**Task goal**:
Could you print the data that follows exactly as given?

**Information supplied**:
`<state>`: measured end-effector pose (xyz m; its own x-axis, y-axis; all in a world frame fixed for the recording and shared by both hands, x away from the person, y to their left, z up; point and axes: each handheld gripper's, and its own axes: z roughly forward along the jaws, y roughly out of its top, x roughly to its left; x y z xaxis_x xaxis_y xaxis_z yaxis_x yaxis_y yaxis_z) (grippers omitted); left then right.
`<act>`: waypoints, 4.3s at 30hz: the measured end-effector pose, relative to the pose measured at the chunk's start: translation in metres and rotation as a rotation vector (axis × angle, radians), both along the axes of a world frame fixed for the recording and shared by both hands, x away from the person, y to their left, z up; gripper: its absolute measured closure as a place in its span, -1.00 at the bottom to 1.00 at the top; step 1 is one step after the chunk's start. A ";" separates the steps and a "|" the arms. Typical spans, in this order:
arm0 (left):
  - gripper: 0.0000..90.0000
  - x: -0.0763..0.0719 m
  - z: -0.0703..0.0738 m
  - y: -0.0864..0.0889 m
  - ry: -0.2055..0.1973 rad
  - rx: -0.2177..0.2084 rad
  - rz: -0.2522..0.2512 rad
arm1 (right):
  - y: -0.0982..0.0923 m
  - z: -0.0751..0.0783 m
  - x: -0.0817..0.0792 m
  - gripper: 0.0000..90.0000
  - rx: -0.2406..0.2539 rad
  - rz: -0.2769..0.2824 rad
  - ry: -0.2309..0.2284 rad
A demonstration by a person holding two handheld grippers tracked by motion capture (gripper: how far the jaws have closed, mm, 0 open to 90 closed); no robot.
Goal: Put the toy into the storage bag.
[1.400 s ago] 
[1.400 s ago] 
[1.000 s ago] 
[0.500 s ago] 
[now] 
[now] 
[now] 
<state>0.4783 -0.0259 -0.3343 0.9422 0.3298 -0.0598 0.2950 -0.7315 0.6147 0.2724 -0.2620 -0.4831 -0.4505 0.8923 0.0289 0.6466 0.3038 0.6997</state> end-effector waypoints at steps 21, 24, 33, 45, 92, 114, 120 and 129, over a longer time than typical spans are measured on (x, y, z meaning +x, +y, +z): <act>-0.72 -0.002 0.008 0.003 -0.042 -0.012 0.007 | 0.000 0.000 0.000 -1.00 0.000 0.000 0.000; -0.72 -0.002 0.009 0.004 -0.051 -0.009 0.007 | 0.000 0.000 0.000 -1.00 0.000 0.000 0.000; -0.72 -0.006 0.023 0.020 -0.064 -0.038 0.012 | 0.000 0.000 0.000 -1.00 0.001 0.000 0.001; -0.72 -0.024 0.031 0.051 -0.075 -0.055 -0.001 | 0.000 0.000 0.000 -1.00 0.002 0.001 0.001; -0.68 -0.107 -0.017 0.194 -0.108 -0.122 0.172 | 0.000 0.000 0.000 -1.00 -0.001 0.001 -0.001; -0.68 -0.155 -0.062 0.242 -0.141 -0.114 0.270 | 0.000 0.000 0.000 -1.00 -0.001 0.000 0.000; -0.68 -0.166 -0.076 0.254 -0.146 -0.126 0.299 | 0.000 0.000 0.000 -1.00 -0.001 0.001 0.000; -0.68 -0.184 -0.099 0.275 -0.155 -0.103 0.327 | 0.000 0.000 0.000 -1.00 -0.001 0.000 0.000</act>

**Your response**:
`<state>`: measured end-effector pose (xyz m; its own x-axis, y-axis; all in a world frame fixed for the recording and shared by both hands, x away from the person, y to their left, z up; point and axes: each handheld gripper's, and its own axes: z roughly forward along the jaws, y roughly out of its top, x roughly to its left; x y z xaxis_x xaxis_y xaxis_z yaxis_x yaxis_y yaxis_z) (grippers omitted); left then right.
`<act>`: waypoints, 4.3s at 30hz: the measured end-effector pose, relative to the pose measured at the chunk's start: translation in metres and rotation as a rotation vector (axis × angle, radians), both along the axes of a world frame fixed for the recording and shared by both hands, x away from the person, y to their left, z up; gripper: its absolute measured closure as a place in its span, -1.00 at the bottom to 1.00 at the top; step 1 is one step after the chunk's start. A ";" separates the steps and a "|" the arms. Typical spans, in this order:
arm0 (left):
  - gripper: 0.0000..90.0000
  - x: -0.0763..0.0719 m
  - z: -0.0703..0.0738 m
  - y: -0.0864..0.0889 m
  - ry: -0.2055..0.1973 rad
  - rx: -0.2177..0.2084 rad
  - rz: -0.2522..0.2512 rad
arm1 (right):
  - y: -0.0982..0.0923 m
  - z: -0.0751..0.0783 m
  - x: -0.0817..0.0792 m
  - gripper: 0.0000..90.0000
  - rx: -0.2406..0.2539 rad
  - rz: -0.2769..0.2824 rad
  - ry: -0.2309..0.2284 rad
A demonstration by a person holding two handheld grippers tracked by motion capture (gripper: how far the jaws have closed, mm, 0 open to 90 closed); no robot.
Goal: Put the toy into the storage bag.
[1.400 s ago] 
[1.400 s ago] 
[1.000 s ago] 
[0.500 s ago] 
[now] 
[now] 
[now] 
<state>0.4783 -0.0259 -0.3343 0.9422 0.3298 -0.0598 0.2950 -0.7315 0.6147 0.2724 -0.2620 -0.4831 -0.4505 0.8923 0.0289 0.6466 0.3038 0.6997</state> end-effector waypoints at steps 21, 24, 33, 45, 92, 114, 120 and 129, over a longer time than typical spans are measured on (x, y, z meaning +x, +y, +z): <act>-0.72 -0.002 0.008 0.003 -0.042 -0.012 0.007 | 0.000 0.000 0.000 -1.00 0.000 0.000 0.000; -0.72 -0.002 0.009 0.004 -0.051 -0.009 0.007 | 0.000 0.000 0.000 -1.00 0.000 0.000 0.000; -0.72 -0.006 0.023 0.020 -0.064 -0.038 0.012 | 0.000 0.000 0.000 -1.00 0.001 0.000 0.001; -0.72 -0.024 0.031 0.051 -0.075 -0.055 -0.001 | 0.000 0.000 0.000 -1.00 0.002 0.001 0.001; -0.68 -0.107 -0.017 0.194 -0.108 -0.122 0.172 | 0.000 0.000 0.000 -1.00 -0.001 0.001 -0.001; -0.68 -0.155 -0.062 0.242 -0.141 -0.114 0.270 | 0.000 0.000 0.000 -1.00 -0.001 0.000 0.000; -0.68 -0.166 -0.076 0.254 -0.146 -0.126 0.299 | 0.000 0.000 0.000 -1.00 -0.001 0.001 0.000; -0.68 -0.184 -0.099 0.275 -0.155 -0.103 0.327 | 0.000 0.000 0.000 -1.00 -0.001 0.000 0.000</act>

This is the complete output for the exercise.